Les stocks mondiaux de pétrole, s’ils sont redescendus après avoir atteint des records pendant la crise sanitaire, peuvent également jouer un rôle pour équilibrer les prix. Pour éviter toute tension, l’AIE juge néanmoins que l’OPEP doit dès maintenant « ouvrir les robinets pour maintenir un approvisionnement adéquat des marchés pétroliers mondiaux ».
*Le baril peut-il atteindre les 100 dollars ?
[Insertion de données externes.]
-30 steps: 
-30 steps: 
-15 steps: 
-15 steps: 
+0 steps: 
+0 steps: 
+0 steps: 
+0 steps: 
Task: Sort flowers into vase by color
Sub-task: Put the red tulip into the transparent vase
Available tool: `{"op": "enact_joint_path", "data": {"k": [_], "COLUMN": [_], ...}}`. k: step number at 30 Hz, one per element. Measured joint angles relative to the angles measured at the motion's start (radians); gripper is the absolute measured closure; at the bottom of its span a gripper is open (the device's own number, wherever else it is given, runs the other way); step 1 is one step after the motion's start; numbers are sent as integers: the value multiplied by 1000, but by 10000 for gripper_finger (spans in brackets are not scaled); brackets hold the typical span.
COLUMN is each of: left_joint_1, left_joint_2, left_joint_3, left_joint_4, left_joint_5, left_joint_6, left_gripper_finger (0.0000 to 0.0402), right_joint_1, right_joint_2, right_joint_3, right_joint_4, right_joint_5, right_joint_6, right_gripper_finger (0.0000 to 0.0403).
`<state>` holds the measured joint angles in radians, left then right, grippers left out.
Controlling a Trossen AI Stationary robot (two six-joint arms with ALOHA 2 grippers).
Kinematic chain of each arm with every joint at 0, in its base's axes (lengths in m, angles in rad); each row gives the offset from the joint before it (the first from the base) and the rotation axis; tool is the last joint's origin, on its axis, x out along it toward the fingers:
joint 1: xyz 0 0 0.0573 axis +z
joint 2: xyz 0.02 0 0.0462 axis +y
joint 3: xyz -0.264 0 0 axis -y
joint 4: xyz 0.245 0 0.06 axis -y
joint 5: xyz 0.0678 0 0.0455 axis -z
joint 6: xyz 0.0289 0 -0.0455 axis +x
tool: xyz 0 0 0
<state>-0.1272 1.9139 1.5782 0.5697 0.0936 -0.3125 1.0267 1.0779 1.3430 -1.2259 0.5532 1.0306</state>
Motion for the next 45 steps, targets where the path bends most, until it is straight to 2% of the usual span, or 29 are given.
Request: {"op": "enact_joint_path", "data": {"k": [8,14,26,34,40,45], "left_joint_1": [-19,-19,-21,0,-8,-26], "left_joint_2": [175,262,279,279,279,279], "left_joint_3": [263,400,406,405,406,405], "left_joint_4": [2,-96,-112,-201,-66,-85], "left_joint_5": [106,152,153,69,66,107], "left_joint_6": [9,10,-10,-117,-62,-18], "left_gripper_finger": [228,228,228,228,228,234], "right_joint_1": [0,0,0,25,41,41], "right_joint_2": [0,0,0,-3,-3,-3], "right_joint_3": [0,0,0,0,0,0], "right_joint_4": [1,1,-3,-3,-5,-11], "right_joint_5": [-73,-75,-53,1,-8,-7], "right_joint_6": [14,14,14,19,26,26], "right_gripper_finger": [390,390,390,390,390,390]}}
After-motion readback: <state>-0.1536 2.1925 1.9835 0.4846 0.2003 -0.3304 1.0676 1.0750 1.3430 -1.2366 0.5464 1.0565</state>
Sur le marché du pétrole, l’exercice de prédiction est toujours risqué. A fortiori dans la période actuelle, alors que l’économie mondiale est encore tributaire de l’évolution de la vaccination ainsi que de la situation sanitaire en Inde par exemple. Certains analystes agitent néanmoins le spectre d’un retour du baril de pétrole à 100 dollars, du jamais vu depuis 2014.
Dans une conférence récente organisée par le Financial Times sur le sujet des matières premières, les traders des plus grandes firmes de négoces de la planète (Vitol, Glencore…) ont indiqué que le retour du baril à ces niveaux de prix était envisageable. Les banques américaines comme Goldman Sachs ou Bank of America jugent également que ce seuil pourrait être atteint en 2022. Mais il n’y a pas de consensus autour de ce pronostic. L’agence américaine de l’énergie estime, elle, que le prix du pétrole retombera autour de 60 dollars à cette échéance.